With awk, you can do:

awk 'FNR == NR {filename[FNR] = $0 ".txt"} FNR != NR {print > filename[FNR]}' file1 file2
  • FNR == NR tests whether we are reading the first file. If that's the case, we save the line in an array.
  • When we read the second file, we lookup the corresponding array value and use that as the output file.

Solution 2:

The following one-liner will do what you need:

bash -c "$(paste text1.txt text2.txt | awk '{print "echo "$2">"$1".txt"}')"

Solution 3:

Another python option:

#!/usr/bin/env python3
import sys

lines = lambda f: open(f).read().splitlines()
content = lines(sys.argv[2])

for i, item in enumerate(lines(sys.argv[1])):
    open(item+".txt", "wt").write(content[i])

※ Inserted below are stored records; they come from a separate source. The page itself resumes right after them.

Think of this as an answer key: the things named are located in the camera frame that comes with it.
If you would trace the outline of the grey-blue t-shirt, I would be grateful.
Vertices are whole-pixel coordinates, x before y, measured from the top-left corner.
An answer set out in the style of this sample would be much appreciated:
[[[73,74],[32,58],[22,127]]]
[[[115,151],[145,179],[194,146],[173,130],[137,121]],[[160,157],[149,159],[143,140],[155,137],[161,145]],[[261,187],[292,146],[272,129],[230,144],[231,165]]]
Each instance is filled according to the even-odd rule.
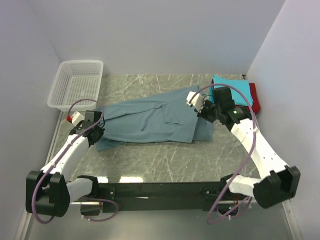
[[[105,105],[105,131],[96,144],[97,150],[123,143],[210,142],[213,124],[197,117],[186,105],[189,92],[198,90],[196,85]]]

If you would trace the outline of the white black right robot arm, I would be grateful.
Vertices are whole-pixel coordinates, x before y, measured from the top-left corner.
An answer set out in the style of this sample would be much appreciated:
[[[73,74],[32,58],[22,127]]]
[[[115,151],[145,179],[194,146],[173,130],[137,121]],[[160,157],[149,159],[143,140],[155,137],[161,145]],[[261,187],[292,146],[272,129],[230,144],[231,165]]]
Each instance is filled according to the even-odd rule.
[[[225,181],[223,191],[252,197],[267,209],[295,197],[301,173],[289,166],[273,150],[260,132],[254,113],[249,107],[236,106],[231,88],[213,90],[213,101],[199,92],[189,93],[187,104],[193,106],[198,117],[210,123],[218,120],[242,144],[259,173],[259,178],[245,177],[239,171]]]

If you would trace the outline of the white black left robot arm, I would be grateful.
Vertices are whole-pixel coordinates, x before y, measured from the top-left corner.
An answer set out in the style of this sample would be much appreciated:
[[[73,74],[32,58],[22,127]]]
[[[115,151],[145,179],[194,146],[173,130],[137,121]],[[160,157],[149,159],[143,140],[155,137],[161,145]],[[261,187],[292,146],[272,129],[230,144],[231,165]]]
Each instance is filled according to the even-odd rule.
[[[25,209],[34,215],[62,217],[70,203],[81,197],[96,197],[99,183],[95,176],[80,175],[68,182],[90,146],[103,136],[100,127],[103,113],[87,110],[84,120],[76,124],[55,157],[41,170],[32,170],[26,177]]]

This will create the indicated files in the directory where you run the script from

  • Save it as combine.py
  • run it with the command:

    python3 /path/to/combine.py <file1> <file2>
    

Edit

As suggested by @queueoverflow, using the zip option (very neat, even shorter):

#!/usr/bin/env python3
import sys

lines = lambda f: open(f).read().splitlines()
for item, content in zip(lines(sys.argv[1]), lines(sys.argv[2])):
    open(item+".txt", "wt").write(content)

OR

Just for fun; including the sys.argv[n] in the lambda function, reducing it a bit further:

#!/usr/bin/env python3
import sys

lines = lambda n: open(sys.argv[n]).read().splitlines()
[open(f+".txt", "wt").write(c) for f, c in list(zip(lines(1), lines(2)))]

Solution 4:

That worked for me:

c=1; while read f; do sed -n "${c}p" text2.txt >"$f.txt"; ((c++)); done <text1.txt

It iterates trough every line in the file text1.txt. Then for every line sed extracts the corresponding line in the file text2.txt and writes it to the that file with .txt appended.